Academic disciplines have different cultures on how they teach, Heppell said. In STEM disciplines like Heppell’s, the focus is more experiential, such as through labs, and lecture-heavy.
Many Ecampus classes in the College of Liberal Arts, such as HST 481 “Environmental History of the United States,” lack the recorded lecture videos one finds in Heppell’s FW 324.
Instead, the classes are largely taught via readings, and the students apply what they learned primarily through discussion boards and papers.
Linda Marie Richards, a senior instructor of history, also began teaching Ecampus classes in the early 2000s. At first, she was apprehensive about teaching online, but has since grown to love it.
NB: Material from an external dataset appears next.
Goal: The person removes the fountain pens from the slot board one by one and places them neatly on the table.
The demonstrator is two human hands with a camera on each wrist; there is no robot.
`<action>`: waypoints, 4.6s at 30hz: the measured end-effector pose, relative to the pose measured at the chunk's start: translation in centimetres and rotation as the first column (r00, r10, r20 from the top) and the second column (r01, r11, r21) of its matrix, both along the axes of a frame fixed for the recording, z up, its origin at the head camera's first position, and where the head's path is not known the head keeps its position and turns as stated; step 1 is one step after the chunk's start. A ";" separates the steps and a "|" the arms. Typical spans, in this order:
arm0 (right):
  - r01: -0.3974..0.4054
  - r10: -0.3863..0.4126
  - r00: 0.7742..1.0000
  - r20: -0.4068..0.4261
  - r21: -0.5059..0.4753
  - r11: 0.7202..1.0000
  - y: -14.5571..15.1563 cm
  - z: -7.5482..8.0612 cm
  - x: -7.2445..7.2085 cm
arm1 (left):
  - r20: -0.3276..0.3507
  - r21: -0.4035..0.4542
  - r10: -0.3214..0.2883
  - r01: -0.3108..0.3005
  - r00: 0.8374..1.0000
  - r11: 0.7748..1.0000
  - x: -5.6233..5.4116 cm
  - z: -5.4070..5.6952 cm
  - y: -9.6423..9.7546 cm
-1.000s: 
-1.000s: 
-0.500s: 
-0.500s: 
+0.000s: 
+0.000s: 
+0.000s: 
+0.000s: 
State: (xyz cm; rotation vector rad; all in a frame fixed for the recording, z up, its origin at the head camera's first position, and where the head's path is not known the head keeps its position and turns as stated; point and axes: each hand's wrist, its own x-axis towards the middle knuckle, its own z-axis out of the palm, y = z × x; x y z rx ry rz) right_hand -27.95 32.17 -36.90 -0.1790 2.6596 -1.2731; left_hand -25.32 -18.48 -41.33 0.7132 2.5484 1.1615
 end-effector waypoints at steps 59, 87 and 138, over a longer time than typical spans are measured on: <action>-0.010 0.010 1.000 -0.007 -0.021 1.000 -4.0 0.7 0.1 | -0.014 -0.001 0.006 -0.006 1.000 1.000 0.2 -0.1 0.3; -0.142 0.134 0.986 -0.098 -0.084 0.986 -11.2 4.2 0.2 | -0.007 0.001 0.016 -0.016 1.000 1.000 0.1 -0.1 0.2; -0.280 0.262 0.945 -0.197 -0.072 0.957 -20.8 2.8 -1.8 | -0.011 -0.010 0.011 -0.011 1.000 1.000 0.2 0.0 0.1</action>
“It wasn’t long before I realized, like, ‘Oh, wait, I have real students I can work with,’” Richards said.
Richard’s Ecampus HST 481 class is reading- and writing-based. To ensure interaction with students isn’t lost, she engages with them through providing extensive feedback on discussion board posts and papers.
“I love to read other people’s writing, and I love to think like, ‘What could they do better?’ or, ‘What did this make me think about?’” Richards said. “I’m often just brainstorming with students, and because it’s so satisfying for me, I’m actually a very good candidate for online teaching.”
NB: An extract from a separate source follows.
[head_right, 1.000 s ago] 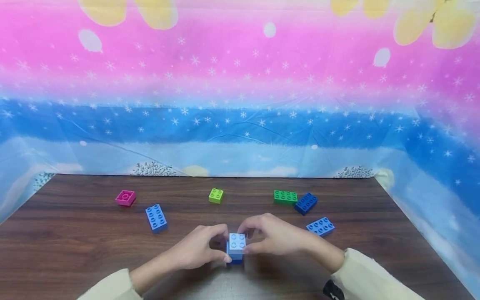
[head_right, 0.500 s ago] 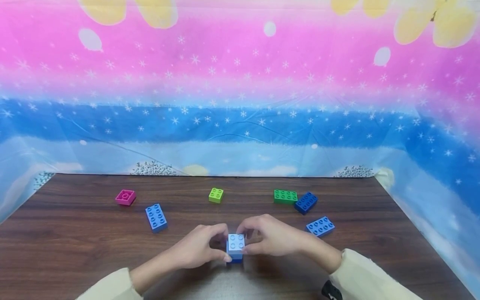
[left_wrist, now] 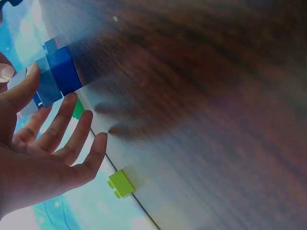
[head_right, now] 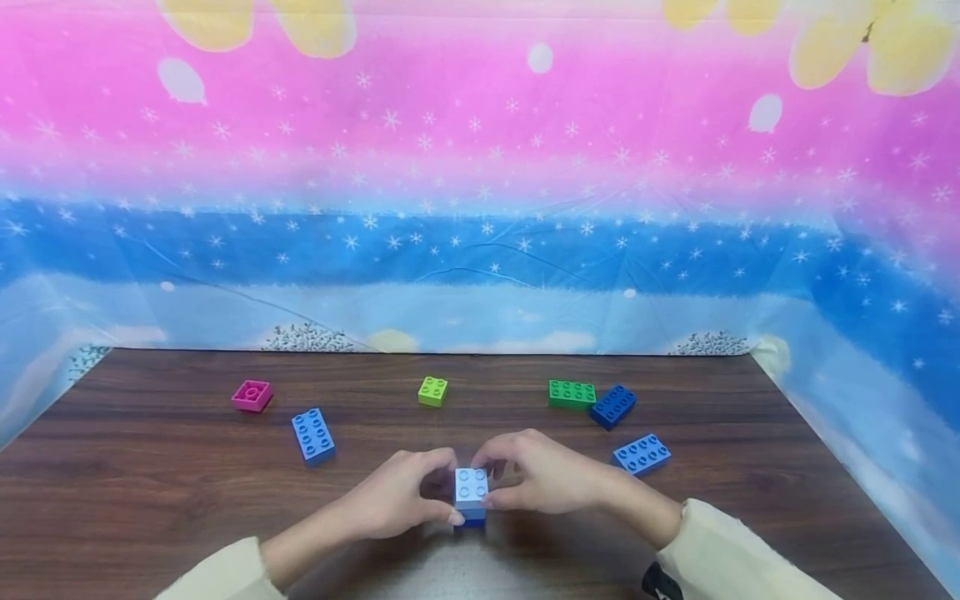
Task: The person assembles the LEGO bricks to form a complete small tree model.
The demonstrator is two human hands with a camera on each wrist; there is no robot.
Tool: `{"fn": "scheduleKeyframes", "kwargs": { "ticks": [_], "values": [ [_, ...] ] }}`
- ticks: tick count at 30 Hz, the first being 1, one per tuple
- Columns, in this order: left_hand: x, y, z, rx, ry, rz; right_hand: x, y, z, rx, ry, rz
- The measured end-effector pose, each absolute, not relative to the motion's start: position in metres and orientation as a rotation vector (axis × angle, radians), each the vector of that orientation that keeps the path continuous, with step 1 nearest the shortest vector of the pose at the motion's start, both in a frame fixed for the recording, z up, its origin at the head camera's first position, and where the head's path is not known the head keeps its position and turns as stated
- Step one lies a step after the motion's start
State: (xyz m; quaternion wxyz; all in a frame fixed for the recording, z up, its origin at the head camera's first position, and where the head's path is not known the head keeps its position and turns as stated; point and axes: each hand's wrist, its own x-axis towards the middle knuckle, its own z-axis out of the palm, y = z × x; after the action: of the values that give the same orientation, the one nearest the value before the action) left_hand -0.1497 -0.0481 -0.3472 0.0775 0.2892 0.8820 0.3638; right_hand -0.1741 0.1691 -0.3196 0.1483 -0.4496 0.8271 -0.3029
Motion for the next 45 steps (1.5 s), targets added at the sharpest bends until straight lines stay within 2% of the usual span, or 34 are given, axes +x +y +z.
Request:
{"fn": "scheduleKeyframes", "kwargs": {
  "ticks": [15, 27, 45],
  "values": [
    [-0.149, -0.049, -0.346, 0.868, 2.643, 1.045, -0.174, 0.170, -0.322, -1.285, 2.365, -0.891],
    [-0.147, -0.055, -0.327, 0.883, 2.583, 1.128, -0.174, 0.169, -0.322, -1.255, 2.351, -0.909],
    [-0.144, -0.053, -0.334, 0.912, 2.600, 1.189, -0.174, 0.171, -0.325, -1.254, 2.362, -0.937]
  ]
}}
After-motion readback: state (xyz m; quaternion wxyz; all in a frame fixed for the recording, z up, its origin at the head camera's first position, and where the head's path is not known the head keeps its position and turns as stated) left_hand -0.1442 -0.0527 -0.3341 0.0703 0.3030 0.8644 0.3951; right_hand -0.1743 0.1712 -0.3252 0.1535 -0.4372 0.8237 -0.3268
A few years ago, her HST 481 class was updated to include short introductory videos for each module. Previously, the class had been entirely text-based. She was provided a stipend incentive to do so.
All Ecampus classes are periodically formally redesigned at least every three to five years, according to Riggs.
“Throughout the 20 plus years that we’ve been doing online education, we have shown just time and time again that we’re able to meet the same learning outcomes,” Riggs said, “and we’re also reaching students who otherwise would not be able to complete their education.”